# Logistic Regression Model After Generated Data
**Authors:** Matías Arévalo, Pilar Guerrero, Moritz Goebbels, Tomás Lock, Allan Stalker  
**Date:** January – May 2025  

## Purpose
Create a Logistic Regression Model to detect scam/spam messages. Here we use the `train.csv` and `val.csv` files we created from the generated and original data.
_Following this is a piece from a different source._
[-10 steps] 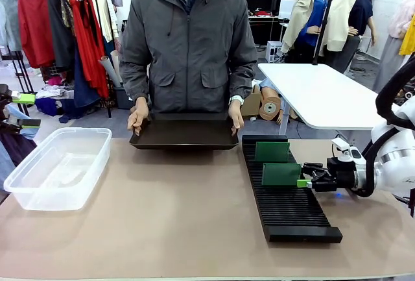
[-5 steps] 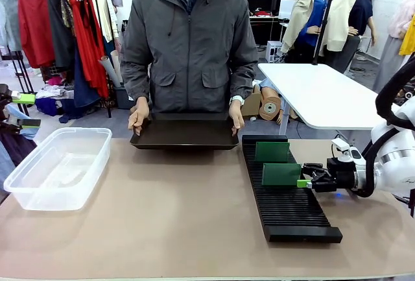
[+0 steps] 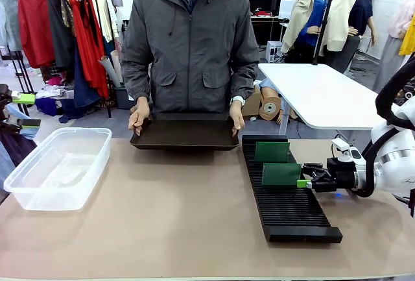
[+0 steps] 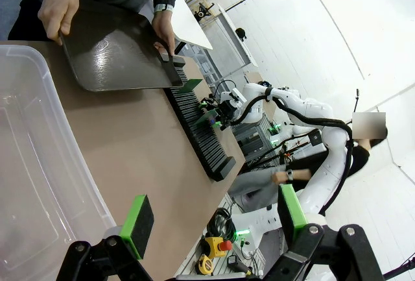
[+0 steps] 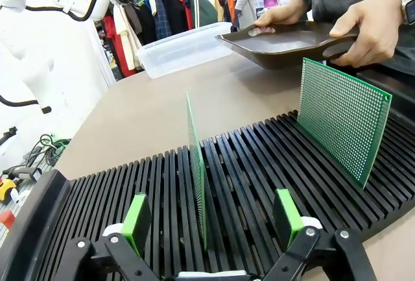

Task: Sort PCBs into racks and boxes based on the side picked up.
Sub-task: If the short side of the Blank PCB is picked up, insert it into the PCB Rack ; if the long side is picked up, place it in the Organizing box.

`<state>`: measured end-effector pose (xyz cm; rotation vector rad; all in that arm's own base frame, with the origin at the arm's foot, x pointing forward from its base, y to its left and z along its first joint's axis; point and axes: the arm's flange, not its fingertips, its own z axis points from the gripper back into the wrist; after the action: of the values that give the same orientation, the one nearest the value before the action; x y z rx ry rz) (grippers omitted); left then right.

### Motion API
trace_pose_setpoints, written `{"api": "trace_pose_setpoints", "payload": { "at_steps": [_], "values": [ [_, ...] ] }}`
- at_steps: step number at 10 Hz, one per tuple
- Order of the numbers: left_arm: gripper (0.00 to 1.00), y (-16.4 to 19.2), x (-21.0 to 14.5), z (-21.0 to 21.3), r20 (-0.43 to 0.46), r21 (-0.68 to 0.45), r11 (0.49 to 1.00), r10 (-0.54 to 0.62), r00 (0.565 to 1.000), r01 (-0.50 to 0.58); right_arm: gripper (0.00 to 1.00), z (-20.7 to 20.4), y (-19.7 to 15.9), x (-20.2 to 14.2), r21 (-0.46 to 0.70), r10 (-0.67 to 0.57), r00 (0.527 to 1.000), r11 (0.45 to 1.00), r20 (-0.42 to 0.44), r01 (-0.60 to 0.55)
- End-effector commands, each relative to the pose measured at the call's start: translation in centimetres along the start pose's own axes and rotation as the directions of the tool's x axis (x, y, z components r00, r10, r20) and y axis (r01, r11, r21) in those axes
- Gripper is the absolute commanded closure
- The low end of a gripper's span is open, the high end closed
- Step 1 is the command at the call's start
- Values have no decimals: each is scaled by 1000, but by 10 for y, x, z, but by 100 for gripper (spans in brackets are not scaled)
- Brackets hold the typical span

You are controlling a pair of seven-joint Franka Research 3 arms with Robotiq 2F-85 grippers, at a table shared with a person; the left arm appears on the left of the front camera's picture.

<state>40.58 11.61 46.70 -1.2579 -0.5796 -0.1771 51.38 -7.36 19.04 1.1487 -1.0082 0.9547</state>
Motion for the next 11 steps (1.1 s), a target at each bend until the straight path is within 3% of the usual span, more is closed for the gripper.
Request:
{"api": "trace_pose_setpoints", "payload": {
  "at_steps": [1, 6, 11],
  "values": [
    [0, -2, -1, 1, -2, -8, 1000, -1, 1000, 1, 0, 0, 0, 1, -3, 2, 1000, 1000, -4, -2],
    [0, -2, -1, 1, -2, -8, 1000, -1, 1000, 1, 0, 0, 0, 0, 0, 0, 1000, 1000, 0, 0],
    [0, -2, -1, 1, -2, -8, 1000, -1, 1000, 1, 0, 15, 13, 68, -6, 33, 999, 999, 24, -33]
  ]
}}
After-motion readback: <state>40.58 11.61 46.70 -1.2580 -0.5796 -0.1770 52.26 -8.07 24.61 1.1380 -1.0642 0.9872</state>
To run this notebook, that file should be place in the `generated_data/` folder. If not, file paths should be changed in order for the notebook to run properly.

## Import Libraries

In [None]:
import pandas as pd
import seaborn as sns
import matplotlib.pyplot as plt

from sklearn.model_selection import train_test_split
from sklearn.feature_extraction.text import CountVectorizer, TfidfVectorizer
from sklearn.naive_bayes import MultinomialNB
from sklearn.linear_model import LogisticRegression
from sklearn.svm import LinearSVC
from sklearn.pipeline import Pipeline
from sklearn.metrics import (
    accuracy_score, precision_score, recall_score,
    f1_score, confusion_matrix, classification_report
)

## Import Data & Preprocessing

### Loading Data

In [None]:
train = pd.read_csv('generated_data/train.csv')
head()

In [None]:
val = pd.read_csv('generated_data/val.csv')
df.head()

### X and y Values

In [None]:
X_train = train['clean_message'].dropna()
y_train = train['label'].loc[X_train.index]
X_val   = val['clean_message'].dropna()
y_val   = val['label'].loc[X_val.index]

## Detection Model

### Building Model

In [None]:
baseline_lr = Pipeline([
    ('vect', CountVectorizer(
        analyzer='word',
        ngram_range=(1,1),
        lowercase=True
    )),
    ('clf', LogisticRegression(
        solver='liblinear',
        C=1.0,
        class_weight='balanced'
    ))
])

### Training Model

In [None]:
baseline_lr.fit(X_train, y_train)

## Test Model (Inference and Metrics)

### Make Predictions

In [None]:
preds_lr = baseline_lr.predict(X_val)

### Print Metrics

In [None]:
print("Accuracy:", accuracy_score(val['label'], preds_lr))
print("Precision:", precision_score(val['label'], preds_lr))
print("Recall:", recall_score(val['label'], preds_lr))
print("F1 Score:", f1_score(val['label'], preds_lr))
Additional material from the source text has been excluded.